Towers asserts in his briefing on appeal that Public Resource Code section 21167.6.5 argument is "the short answer to the question of whether TOWERS was required to serve the Petition on additional unknown parties, in unknown numbers. Without the benefit of the Public Resources Code section, the answer is much longer. However, TOWERS also supplied the Superior Court with nine pages of briefing on this point, exclusive of the Public Resources Code. TOWERS' argument, as contained in 'MEMORANDUM OF POINTS AND AUTHORITIES IN OPPOSITION TO RESPONDENT'S MOTION FOR JUDGMENT OR DISMISSAL' [citation] is incorporated here." We reject Towers's attempt to tack on additional arguments to his opening brief by incorporating his argument in the trial court without developing these arguments in his appellate briefing.
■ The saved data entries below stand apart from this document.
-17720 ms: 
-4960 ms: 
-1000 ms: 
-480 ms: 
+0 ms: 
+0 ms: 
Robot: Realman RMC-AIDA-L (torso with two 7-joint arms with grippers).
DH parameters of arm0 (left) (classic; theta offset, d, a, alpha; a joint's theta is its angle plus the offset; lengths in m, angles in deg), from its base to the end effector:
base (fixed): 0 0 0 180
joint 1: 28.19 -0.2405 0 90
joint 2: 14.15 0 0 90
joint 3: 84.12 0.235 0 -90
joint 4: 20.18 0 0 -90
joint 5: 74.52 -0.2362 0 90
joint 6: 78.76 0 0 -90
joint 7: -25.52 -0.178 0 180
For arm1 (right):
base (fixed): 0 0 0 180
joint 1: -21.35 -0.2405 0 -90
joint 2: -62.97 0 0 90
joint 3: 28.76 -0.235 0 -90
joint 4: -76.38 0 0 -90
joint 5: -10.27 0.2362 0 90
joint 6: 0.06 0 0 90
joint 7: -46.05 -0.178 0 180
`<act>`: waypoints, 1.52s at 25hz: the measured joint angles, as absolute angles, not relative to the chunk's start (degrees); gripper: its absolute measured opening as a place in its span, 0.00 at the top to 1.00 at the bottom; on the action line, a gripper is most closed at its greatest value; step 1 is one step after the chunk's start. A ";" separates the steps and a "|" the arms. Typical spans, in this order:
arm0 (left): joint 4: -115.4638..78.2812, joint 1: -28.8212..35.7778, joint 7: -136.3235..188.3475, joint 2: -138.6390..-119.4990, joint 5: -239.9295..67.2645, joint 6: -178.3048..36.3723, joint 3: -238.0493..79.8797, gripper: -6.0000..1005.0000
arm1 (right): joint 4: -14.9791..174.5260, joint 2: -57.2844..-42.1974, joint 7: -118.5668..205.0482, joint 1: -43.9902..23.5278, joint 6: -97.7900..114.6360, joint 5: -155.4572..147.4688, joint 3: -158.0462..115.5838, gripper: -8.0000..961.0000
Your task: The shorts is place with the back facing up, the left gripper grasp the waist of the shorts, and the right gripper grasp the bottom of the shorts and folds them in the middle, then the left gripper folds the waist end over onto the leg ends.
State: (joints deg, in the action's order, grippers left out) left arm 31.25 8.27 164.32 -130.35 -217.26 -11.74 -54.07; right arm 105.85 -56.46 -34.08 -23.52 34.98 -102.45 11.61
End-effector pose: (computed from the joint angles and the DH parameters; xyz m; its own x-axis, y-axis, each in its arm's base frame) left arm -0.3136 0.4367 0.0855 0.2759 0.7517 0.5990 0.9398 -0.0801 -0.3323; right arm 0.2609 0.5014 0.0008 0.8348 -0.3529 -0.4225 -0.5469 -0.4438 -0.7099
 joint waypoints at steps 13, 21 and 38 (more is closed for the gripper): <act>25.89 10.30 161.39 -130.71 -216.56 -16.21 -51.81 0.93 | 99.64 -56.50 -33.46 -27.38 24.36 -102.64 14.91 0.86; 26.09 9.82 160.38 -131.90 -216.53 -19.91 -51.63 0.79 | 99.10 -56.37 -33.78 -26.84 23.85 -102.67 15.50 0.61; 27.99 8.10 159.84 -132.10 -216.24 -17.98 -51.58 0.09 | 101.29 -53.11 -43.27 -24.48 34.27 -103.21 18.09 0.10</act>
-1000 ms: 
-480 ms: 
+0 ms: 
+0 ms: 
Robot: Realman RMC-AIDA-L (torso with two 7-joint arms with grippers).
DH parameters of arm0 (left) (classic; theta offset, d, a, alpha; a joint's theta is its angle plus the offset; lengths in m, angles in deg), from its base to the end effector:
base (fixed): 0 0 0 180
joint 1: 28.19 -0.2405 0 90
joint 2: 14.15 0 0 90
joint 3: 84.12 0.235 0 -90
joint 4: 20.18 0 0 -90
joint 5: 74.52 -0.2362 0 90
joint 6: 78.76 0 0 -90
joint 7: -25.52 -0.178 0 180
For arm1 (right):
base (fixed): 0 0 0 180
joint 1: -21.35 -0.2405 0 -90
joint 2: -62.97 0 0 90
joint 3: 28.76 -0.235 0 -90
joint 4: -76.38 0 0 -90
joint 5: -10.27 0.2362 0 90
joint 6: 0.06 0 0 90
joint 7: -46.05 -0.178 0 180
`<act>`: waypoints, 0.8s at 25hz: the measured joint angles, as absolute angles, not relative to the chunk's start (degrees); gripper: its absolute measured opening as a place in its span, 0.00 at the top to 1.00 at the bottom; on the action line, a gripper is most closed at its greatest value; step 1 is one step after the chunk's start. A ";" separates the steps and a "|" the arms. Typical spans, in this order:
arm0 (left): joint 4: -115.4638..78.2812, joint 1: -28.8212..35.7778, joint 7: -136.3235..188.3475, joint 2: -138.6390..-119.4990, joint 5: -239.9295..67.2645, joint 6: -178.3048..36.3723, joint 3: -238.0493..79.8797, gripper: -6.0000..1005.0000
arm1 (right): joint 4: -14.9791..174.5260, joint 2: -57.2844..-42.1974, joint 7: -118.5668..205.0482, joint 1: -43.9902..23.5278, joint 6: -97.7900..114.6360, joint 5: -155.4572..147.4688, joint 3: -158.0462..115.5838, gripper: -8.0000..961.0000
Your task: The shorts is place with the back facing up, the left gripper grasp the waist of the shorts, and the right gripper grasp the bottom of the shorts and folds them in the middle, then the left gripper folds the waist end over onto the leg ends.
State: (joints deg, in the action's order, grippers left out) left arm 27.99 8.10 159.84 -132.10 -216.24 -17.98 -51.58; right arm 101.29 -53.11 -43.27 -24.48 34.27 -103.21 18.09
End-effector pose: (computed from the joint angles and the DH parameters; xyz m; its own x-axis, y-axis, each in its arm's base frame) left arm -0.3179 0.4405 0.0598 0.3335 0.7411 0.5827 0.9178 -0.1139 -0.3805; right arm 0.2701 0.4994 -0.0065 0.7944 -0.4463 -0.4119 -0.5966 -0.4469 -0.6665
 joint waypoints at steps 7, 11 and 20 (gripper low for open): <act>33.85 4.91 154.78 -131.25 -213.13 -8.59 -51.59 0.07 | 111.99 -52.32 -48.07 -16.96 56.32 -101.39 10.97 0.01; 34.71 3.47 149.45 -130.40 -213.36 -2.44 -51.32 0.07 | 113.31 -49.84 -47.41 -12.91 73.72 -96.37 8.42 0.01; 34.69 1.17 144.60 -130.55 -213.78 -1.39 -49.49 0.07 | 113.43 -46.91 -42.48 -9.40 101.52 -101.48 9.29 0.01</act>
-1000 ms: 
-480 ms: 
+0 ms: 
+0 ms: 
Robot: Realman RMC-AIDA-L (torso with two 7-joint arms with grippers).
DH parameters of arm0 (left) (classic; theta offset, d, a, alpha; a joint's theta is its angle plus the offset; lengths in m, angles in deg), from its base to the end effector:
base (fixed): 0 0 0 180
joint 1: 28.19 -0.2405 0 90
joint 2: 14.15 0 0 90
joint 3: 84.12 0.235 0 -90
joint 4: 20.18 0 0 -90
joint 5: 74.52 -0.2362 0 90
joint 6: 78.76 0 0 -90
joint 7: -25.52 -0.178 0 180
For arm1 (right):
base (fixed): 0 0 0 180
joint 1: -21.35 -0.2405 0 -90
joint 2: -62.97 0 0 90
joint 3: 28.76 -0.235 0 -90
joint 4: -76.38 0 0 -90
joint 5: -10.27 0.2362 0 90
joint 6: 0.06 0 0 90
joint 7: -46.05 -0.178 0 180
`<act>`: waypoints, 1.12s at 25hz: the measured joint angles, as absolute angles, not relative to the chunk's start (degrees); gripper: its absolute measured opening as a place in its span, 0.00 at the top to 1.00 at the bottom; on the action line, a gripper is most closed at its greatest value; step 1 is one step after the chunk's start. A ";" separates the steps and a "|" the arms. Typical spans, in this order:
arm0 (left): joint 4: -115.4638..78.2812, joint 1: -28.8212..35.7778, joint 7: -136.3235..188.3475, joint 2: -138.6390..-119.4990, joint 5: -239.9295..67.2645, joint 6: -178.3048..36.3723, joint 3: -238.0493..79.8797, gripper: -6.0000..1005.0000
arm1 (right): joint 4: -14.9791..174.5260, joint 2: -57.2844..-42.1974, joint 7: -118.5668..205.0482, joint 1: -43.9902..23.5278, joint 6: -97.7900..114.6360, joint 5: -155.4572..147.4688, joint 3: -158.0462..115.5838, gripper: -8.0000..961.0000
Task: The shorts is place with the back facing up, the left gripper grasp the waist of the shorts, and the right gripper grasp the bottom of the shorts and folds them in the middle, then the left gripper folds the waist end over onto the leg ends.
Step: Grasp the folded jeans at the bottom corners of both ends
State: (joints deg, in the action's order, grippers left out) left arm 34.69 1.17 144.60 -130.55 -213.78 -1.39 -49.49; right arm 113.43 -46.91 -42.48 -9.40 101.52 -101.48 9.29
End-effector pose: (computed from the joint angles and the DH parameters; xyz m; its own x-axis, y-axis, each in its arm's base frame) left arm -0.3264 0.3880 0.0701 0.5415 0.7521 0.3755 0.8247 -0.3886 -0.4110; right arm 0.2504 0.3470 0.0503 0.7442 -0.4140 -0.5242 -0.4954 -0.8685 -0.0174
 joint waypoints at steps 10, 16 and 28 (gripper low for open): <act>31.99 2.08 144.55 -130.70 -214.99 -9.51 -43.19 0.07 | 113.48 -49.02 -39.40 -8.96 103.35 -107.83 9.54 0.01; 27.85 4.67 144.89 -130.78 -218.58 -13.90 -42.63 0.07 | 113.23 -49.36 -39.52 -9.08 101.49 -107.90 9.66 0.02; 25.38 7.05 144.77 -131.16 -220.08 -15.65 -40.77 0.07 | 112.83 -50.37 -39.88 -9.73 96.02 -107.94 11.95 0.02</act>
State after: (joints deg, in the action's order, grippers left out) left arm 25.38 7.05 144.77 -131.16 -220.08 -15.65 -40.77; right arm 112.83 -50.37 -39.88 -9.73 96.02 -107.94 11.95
This attempt effectively evades the word count limit for appellate briefs under California Rules of Court, rule 8.204(c)(1). "To demonstrate error, appellant must present meaningful legal analysis supported by citations to authority and citations to facts in the record that support the claim of error. [Citations.] When a point is asserted without argument and authority for the proposition, 'it is deemed to be without foundation and requires no discussion by the reviewing court.' " (In re S.C. (2006) 138 Cal.App.4th 396, 408.) An appellant must present each point separately in the opening brief under an appropriate heading, showing the nature of the question to be presented and the point to be made. (Cal. Rules of Court, rule 8.204(a)(1)(B); Opdyk v. California Horse Racing Bd. (1995) 34 Cal.App.4th 1826, 1830, fn. 4 [reviewing court may disregard claims perfunctorily asserted without development].)
DISPOSITION
The judgment is affirmed. The County shall recover its costs on appeal. (Cal. Rules of Court, rule 8.278(a)(1).)
MURRAY, J. We concur: BLEASE, Acting P. J. DUARTE, J.